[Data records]
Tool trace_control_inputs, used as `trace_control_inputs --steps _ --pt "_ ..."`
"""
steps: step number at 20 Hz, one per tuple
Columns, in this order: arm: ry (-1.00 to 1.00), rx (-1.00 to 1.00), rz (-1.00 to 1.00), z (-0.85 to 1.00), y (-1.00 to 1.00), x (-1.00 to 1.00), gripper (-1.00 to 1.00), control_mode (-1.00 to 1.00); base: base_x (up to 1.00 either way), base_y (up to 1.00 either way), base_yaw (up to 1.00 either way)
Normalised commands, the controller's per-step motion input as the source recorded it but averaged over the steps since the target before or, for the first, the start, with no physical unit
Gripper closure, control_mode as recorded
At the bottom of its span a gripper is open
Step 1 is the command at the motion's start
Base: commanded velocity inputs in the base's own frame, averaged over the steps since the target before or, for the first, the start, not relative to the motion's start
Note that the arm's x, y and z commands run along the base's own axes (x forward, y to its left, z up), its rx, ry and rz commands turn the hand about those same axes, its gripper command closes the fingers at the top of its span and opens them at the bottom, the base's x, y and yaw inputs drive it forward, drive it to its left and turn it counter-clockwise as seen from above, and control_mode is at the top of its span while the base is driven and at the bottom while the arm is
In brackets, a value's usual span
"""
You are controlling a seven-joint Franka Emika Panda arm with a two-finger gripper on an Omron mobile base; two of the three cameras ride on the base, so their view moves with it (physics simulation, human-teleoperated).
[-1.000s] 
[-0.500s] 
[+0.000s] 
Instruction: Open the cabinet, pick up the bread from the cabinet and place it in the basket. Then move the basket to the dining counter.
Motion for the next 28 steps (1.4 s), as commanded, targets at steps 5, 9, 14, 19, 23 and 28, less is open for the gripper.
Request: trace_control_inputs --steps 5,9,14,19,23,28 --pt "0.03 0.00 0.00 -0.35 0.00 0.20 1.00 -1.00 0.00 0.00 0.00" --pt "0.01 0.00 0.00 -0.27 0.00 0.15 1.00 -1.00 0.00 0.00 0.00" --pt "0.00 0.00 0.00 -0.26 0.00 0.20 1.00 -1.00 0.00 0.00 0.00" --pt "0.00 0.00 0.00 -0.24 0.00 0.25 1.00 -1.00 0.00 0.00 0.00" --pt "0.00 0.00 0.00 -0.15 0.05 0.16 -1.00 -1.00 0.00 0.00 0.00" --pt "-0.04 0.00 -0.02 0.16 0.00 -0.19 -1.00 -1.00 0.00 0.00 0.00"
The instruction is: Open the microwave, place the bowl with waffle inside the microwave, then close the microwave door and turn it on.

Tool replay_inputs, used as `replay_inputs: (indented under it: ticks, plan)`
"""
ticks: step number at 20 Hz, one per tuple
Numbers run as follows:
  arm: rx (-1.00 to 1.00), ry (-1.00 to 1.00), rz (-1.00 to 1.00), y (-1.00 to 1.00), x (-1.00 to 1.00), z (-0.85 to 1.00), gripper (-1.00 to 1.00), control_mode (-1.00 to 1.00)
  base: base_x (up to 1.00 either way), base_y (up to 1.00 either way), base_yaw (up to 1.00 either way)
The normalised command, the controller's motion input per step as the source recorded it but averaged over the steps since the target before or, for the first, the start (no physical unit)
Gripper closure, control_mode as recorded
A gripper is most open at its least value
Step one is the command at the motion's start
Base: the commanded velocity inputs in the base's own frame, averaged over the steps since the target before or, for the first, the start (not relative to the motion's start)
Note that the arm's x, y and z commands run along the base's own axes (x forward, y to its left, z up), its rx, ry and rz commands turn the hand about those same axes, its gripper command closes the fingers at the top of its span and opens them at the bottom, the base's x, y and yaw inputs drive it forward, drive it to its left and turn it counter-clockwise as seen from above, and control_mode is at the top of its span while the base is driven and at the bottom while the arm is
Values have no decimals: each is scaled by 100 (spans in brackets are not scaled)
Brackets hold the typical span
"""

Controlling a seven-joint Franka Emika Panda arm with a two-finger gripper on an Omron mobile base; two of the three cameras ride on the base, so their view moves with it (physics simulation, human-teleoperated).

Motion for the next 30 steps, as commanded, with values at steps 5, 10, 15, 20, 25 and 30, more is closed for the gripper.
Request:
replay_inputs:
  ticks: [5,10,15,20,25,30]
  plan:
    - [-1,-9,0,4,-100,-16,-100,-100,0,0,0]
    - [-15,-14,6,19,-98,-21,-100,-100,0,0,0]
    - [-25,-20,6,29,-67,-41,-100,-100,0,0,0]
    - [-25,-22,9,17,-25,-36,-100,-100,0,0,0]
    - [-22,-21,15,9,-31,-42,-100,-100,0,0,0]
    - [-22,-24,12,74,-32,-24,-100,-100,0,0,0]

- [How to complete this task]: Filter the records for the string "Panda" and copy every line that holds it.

- [Solved problem]:
You are controlling a seven-joint Franka Emika Panda arm with a two-finger gripper on an Omron mobile base; two of the three cameras ride on the base, so their view moves with it (physics simulation, human-teleoperated).
Controlling a seven-joint Franka Emika Panda arm with a two-finger gripper on an Omron mobile base; two of the three cameras ride on the base, so their view moves with it (physics simulation, human-teleoperated).

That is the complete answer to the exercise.